Pit Lake C, also situated in Mpumalanga, results from opencast operations which ended in 1991 after which the groundwater level was left to rebound to equilibrium levels.

A roll-over mining method was used to mine the coal.

The majority of the opencast operation has been back filled and rehabilitated leaving a relatively narrow and elongated pit lake with a maximum depth of 3 m.

The area has a similar rainfall pattern and evaporation rate to pit lake B.

Pit lake D

The final pit lake in this study is situated in Kwa-Zulu Natal where the mining operation, which ceased in 2007, consisted of an open cast operation from which the underground operations were established.

The pit lake is hydraulically connected to both the underground and open cast operations.

The water balance and geochemistry here is a little more complex than at the other lakes, as the variables include water from the underground mine, from the open cast spoils, and directly into the pit lake.

Findings

The study, due to be completed by March 2019, has revealed a number of interesting findings.

Most significantly, it has established that the sustainability of a pit lake is a function of the previous mining method and the relative size of the pit lake in comparison to the disturbed area.

While water quality between the four pit lakes varied, as did stratification, there were a number of similarities.

In all cases water at the top of the pit lakes was warmer than the lower portions – not surprising considering that the initial samples were all taken during summer.

Other similarities included the pH levels which were all alkaline with no significant variation with depth which indicates that the pit lakes included in this study are alkaline and don’t show a major influence of acid mine or acid rock drainage.

In all the pit lakes assessed, dissolved oxygen levels decreased with depth, which is typical of a pit lake.
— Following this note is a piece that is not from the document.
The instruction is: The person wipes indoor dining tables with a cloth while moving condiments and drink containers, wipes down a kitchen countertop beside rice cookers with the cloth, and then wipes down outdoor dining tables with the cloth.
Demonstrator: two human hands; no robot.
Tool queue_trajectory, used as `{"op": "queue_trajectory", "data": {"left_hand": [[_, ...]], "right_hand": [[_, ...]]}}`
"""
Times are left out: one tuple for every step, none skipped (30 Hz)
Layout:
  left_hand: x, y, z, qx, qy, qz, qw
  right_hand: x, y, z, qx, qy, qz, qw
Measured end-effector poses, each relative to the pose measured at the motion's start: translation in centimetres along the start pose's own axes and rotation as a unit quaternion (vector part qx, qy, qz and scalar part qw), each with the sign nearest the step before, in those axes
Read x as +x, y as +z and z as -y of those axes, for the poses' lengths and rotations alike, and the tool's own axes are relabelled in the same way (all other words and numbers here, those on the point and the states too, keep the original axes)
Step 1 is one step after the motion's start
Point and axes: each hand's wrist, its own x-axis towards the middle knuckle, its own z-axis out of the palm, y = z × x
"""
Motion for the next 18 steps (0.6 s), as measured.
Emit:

These oxygen levels impact on the biota with greater algal, invertebrate and vertebra species in the upper levels of the lakes.

The redox potential of all the pit lakes is positive, with the exception of the lower portion of pit lake B, which is negative.

All the pit lakes under investigation showed a negative water balance when comparing rainfall and evaporation. Inputs impacting water balance include direct rainfall, groundwater flow from the surrounding aquifer, and recharge to the rehabilitated/disturbed area.

Outputs impacting water balance include evaporation, flow into the surrounding aquifer, and decant.

However, uncontrolled discharge (decant) only occurs when the pit lake has insufficient open area or freeboard to allow for evaporative losses to balance the inputs.

Although water samples have been analysed for microbial diversity as well as algal sampling, at the time of writing, not all results had been received.

“So far the results have been encouraging and indicate that deliberately flooding a pit is a viable long-term solution for certain well planned mine closure,” reports Burgess, adding that the next step will be an open day with the mining industry in June where she hopes the community of practice will be able to openly discuss the use of pit lakes as a sustainable mine closure option.